With the distraction of live performance eliminated from their lives, the Beatles were now free to really stretch out in the studio, to go in whatever creative directions their talents took them. Who knew, as 1966 wound toward a close, what wonders they might bring back?
The Sgt. Pepper sessions began on Friday, November 28th, 1966, when the Beatles assembled at the EMI recording complex at number 3, Abbey Road, in the London borough of St. John’s Wood, with their producer, George Martin, and their new engineer, Geoff Emerick. Martin had produced the Beatles from the beginning and by now had some claim, if anyone did, to being “the fifth Beatle.” Emerick, although only nineteen, had been on staff at EMI since 1962, the year the Beatles had been signed to the company’s Parlophone label. He had worked as Martin’s “tape op” (or second engineer) and had even engineered one previous Beatles song, “Tomorrow Never Knows” – the prophetically psychedelic final track on Revolver. Now – with Martin’s regular engineer, Norman Smith, departed to produce Pink Floyd – Emerick had been recruited to fill the engineering gap.
In the few weeks that remained before Christmas, the Beatles and their team recorded three new songs: “When I’m Sixty-four,” “Strawberry Fields Forever” and “Penny Lane.” The first of these was a characteristic piece of McCartneyesque music-hall pop, tarted up with a reed section comprising two clarinets and a bass clarinet. The latter two numbers, however, were something new. Both were inspired by childhood reminiscences of Liverpool, but each reflected the distinct personality of its composer. McCartney’s “Penny Lane,” which recalled the suburban street life around a Liverpool traffic intersection, was jaunty and affectionate, instantly appealing. “Strawberry Fields,” written by Lennon and alluding to a castlelike orphanage called Strawberry Field, was drearnier, trippier (it marked the Beatles’ first use of a Mellotron) and rather more remote in commercial appeal than “Penny Lane.” But both songs revealed wondrous new depths in the Beatles’ music.
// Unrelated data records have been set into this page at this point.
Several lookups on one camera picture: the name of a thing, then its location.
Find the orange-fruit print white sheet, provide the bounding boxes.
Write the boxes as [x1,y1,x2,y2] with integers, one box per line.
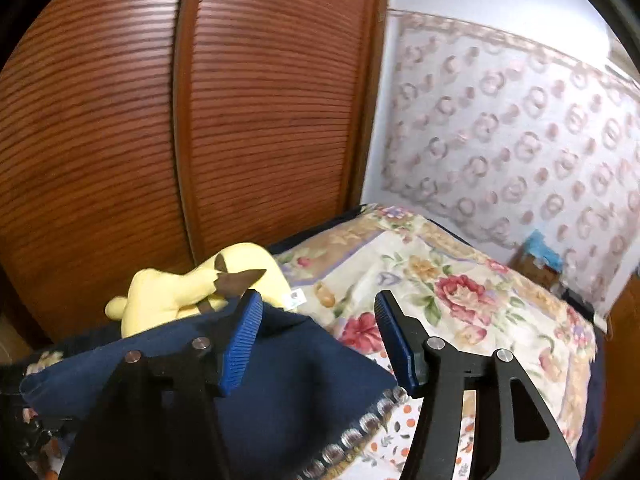
[349,386,476,480]

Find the navy circle-patterned folded garment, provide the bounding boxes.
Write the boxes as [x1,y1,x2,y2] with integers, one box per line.
[293,386,408,480]

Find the circle-patterned wall cloth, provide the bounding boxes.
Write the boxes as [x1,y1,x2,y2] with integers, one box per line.
[381,12,639,310]

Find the navy blue bed blanket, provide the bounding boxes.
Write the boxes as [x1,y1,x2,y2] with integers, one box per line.
[575,327,605,478]

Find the cardboard box with blue cloth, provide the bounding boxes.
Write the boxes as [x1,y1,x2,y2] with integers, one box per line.
[510,230,563,289]

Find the wooden sideboard cabinet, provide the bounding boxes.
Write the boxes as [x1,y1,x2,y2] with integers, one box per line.
[586,275,639,479]

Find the flower-patterned bed quilt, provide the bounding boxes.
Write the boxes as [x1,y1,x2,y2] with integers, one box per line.
[276,204,597,450]

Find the yellow plush toy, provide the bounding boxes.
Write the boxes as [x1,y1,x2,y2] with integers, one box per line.
[105,243,306,338]

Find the wooden louvred wardrobe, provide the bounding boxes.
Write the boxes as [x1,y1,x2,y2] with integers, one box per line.
[1,0,386,349]

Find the navy blue printed t-shirt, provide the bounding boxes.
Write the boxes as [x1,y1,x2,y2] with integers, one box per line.
[20,292,402,479]
“I was so knocked out with both ‘Strawberry Fields’ and ‘Penny Lane,'” Martin says now, “that I knew the Beatles were on a new wave. They’d shed a lot of the simplicity of even Revolver, which had been a bit more complicated than Rubber Soul. Now they were on a new plane.”
For Geoff Emerick, the two tracks “seemed to be one vast, giant step toward something that was better than we’d ever heard … into a new generation and a new time.”